Make an exact copy of all the data, pictures excluded.

┌────────

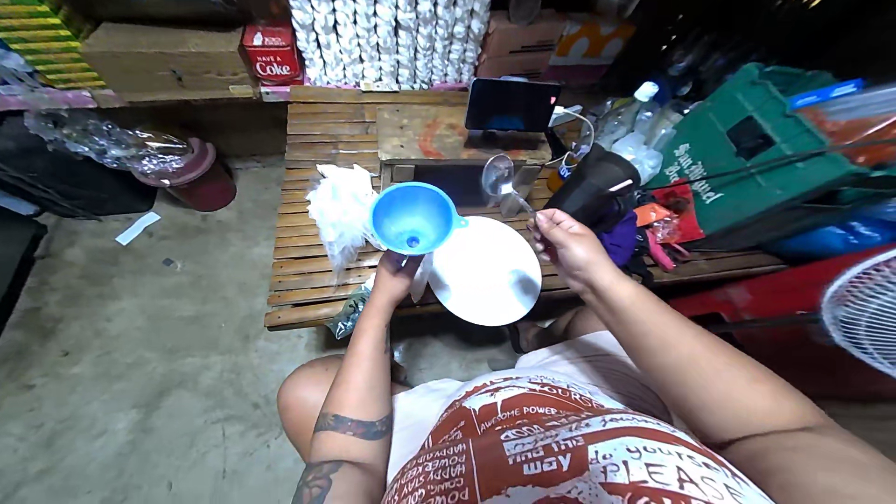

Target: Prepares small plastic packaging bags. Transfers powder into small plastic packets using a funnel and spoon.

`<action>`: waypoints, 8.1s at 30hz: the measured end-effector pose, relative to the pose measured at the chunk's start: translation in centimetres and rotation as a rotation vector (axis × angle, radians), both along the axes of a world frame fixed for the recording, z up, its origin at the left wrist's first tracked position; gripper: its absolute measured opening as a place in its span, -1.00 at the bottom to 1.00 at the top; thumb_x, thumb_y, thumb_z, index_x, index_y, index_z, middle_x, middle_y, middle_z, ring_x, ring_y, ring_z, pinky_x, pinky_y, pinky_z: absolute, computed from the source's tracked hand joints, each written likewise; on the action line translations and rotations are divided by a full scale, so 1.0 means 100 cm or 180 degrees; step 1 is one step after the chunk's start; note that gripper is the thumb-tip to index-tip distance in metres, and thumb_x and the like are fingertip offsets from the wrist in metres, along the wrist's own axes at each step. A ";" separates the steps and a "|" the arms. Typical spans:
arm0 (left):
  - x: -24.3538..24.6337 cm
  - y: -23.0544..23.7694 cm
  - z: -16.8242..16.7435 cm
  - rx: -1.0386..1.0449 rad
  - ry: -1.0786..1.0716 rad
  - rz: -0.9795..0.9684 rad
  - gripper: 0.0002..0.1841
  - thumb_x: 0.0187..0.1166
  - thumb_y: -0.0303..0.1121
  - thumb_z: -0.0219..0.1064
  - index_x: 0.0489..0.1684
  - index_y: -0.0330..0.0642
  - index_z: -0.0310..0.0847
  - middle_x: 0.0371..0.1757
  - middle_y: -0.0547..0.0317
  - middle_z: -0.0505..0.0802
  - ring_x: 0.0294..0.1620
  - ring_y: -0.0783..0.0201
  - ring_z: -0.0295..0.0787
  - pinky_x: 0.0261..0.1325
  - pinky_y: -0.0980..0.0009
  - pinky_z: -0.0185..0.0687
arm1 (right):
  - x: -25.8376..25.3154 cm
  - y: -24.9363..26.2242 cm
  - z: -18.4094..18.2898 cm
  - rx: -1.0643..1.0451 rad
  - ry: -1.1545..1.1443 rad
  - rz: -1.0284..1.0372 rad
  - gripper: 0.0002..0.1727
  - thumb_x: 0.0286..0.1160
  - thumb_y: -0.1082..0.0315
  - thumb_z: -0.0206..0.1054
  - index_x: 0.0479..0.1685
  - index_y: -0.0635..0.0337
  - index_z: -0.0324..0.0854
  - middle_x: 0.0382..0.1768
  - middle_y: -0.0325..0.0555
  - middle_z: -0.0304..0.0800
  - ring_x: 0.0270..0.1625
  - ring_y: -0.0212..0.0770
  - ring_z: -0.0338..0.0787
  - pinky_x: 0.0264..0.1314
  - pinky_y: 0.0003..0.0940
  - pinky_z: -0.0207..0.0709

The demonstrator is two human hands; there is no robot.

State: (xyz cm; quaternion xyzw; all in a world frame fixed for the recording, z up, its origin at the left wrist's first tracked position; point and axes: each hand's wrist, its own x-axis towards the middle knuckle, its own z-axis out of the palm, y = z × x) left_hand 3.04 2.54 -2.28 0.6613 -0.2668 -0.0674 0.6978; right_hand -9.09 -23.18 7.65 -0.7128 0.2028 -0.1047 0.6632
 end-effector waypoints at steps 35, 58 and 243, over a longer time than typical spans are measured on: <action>0.007 -0.006 -0.002 0.0125 0.0096 0.0098 -0.65 0.68 -0.44 0.27 0.33 -0.47 0.49 0.16 0.04 0.83 0.20 0.52 0.75 0.41 0.46 0.62 | -0.021 -0.055 -0.089 -0.1269 0.1764 0.0714 -0.69 0.80 0.25 0.20 0.16 0.32 0.68 0.01 0.15 0.73 0.02 -0.07 0.65 0.15 0.01 0.48; 0.001 -0.012 0.003 0.0500 -0.0180 -0.0596 -0.54 0.66 -0.41 0.27 0.44 -0.57 0.44 0.23 -0.17 0.81 0.28 0.32 0.78 0.46 0.35 0.63 | 0.009 -0.007 0.052 -0.2022 -0.0023 0.0525 -0.78 0.69 0.30 0.31 0.05 0.22 0.77 0.04 -0.02 0.77 0.06 -0.21 0.74 0.19 -0.16 0.62; 0.008 -0.011 -0.006 0.0101 -0.0093 -0.0307 -0.60 0.64 -0.49 0.29 0.39 -0.49 0.42 0.20 0.01 0.82 0.24 0.43 0.77 0.44 0.37 0.64 | -0.036 -0.044 -0.046 -0.3558 0.1842 0.1341 -0.74 0.72 0.25 0.26 0.07 0.12 0.84 0.07 0.22 0.85 0.21 0.33 0.79 0.23 0.46 0.53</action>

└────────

▶ ANSWER TO THIS EXERCISE
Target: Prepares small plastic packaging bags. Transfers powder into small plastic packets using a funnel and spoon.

`<action>`: waypoints, 8.1s at 30hz: the measured end-effector pose, relative to the pose measured at the chunk's start: translation in centimetres and rotation as a rotation vector (axis × angle, radians), both along the axes of a world frame fixed for the recording, z up, its origin at the left wrist's first tracked position; gripper: its absolute measured opening as a place in its span, -1.00 at the bottom to 1.00 at the top; thumb_x, thumb_y, thumb_z, index_x, index_y, index_z, middle_x, middle_y, middle_z, ring_x, ring_y, ring_z, pinky_x, pinky_y, pinky_z: absolute, computed from the source's tracked hand joints, each written likewise; on the action line translations and rotations are divided by a full scale, so 1.0 means 100 cm or 180 degrees; step 1 is one step after the chunk's start; note that gripper is the thumb-tip to index-tip distance in metres, and thumb_x and the like are fingertip offsets from the wrist in metres, along the wrist's own axes at each step. A ";" separates the steps and a "|" the arms. Typical spans:
arm0 (left):
  - x: -24.3538..24.6337 cm
  - y: -23.0544..23.7694 cm
  - z: -16.8242..16.7435 cm
  - rx: -1.0386..1.0449 rad
  - ry: -1.0786..1.0716 rad
  - rz: -0.9795..0.9684 rad
  - gripper: 0.0002..0.1841
  - thumb_x: 0.0187..0.1166
  - thumb_y: -0.0303..0.1121
  - thumb_z: -0.0219..0.1064
  - index_x: 0.0489..0.1684
  - index_y: -0.0330..0.0642
  - index_z: -0.0310..0.0847
  - middle_x: 0.0371..0.1757
  - middle_y: -0.0547..0.0317
  - middle_z: -0.0505..0.0802
  - ring_x: 0.0294..0.1620
  - ring_y: -0.0783..0.0201
  - ring_z: -0.0295..0.0787
  - pinky_x: 0.0261..0.1325
  - pinky_y: -0.0980..0.0009
  - pinky_z: -0.0185..0.0687
arm1 (right):
  - x: -25.8376..25.3154 cm
  - y: -24.9363..26.2242 cm
  - z: -18.4094..18.2898 cm
  - rx: -1.0643..1.0451 rad
  - ry: -1.1545..1.1443 rad
  - rz: -1.0284..1.0372 rad
  - gripper: 0.0002..0.1727
  - thumb_x: 0.0286..0.1160
  - thumb_y: -0.1082..0.0315
  - thumb_z: -0.0206..0.1054
  - index_x: 0.0479..0.1685
  - index_y: -0.0635..0.0337
  - index_z: -0.0324..0.0854
  - middle_x: 0.0382..0.1768
  - middle_y: -0.0325..0.0555
  - middle_z: -0.0304..0.0800
  - ring_x: 0.0270..0.1625
  - ring_y: -0.0212..0.0770
  - ring_z: -0.0338..0.0787
  - pinky_x: 0.0264..0.1314
  - pinky_y: 0.0003..0.0940
  - pinky_z: -0.0207..0.0709

The demonstrator is two human hands; there is no robot.

State: (xyz cm; quaternion xyzw; all in a world frame fixed for the recording, z up, its origin at the left wrist's first tracked position; point and axes: each hand's wrist, its own x-axis towards the middle knuckle, its own z-axis out of the palm, y = z × x) left_hand 3.04 2.54 -2.28 0.6613 -0.2668 -0.0674 0.6978; right_hand -9.09 -23.18 7.65 -0.7128 0.2028 -0.1047 0.6632
 end-effector waypoints at steps 35, 58 and 243, over a longer time than typical spans are measured on: <action>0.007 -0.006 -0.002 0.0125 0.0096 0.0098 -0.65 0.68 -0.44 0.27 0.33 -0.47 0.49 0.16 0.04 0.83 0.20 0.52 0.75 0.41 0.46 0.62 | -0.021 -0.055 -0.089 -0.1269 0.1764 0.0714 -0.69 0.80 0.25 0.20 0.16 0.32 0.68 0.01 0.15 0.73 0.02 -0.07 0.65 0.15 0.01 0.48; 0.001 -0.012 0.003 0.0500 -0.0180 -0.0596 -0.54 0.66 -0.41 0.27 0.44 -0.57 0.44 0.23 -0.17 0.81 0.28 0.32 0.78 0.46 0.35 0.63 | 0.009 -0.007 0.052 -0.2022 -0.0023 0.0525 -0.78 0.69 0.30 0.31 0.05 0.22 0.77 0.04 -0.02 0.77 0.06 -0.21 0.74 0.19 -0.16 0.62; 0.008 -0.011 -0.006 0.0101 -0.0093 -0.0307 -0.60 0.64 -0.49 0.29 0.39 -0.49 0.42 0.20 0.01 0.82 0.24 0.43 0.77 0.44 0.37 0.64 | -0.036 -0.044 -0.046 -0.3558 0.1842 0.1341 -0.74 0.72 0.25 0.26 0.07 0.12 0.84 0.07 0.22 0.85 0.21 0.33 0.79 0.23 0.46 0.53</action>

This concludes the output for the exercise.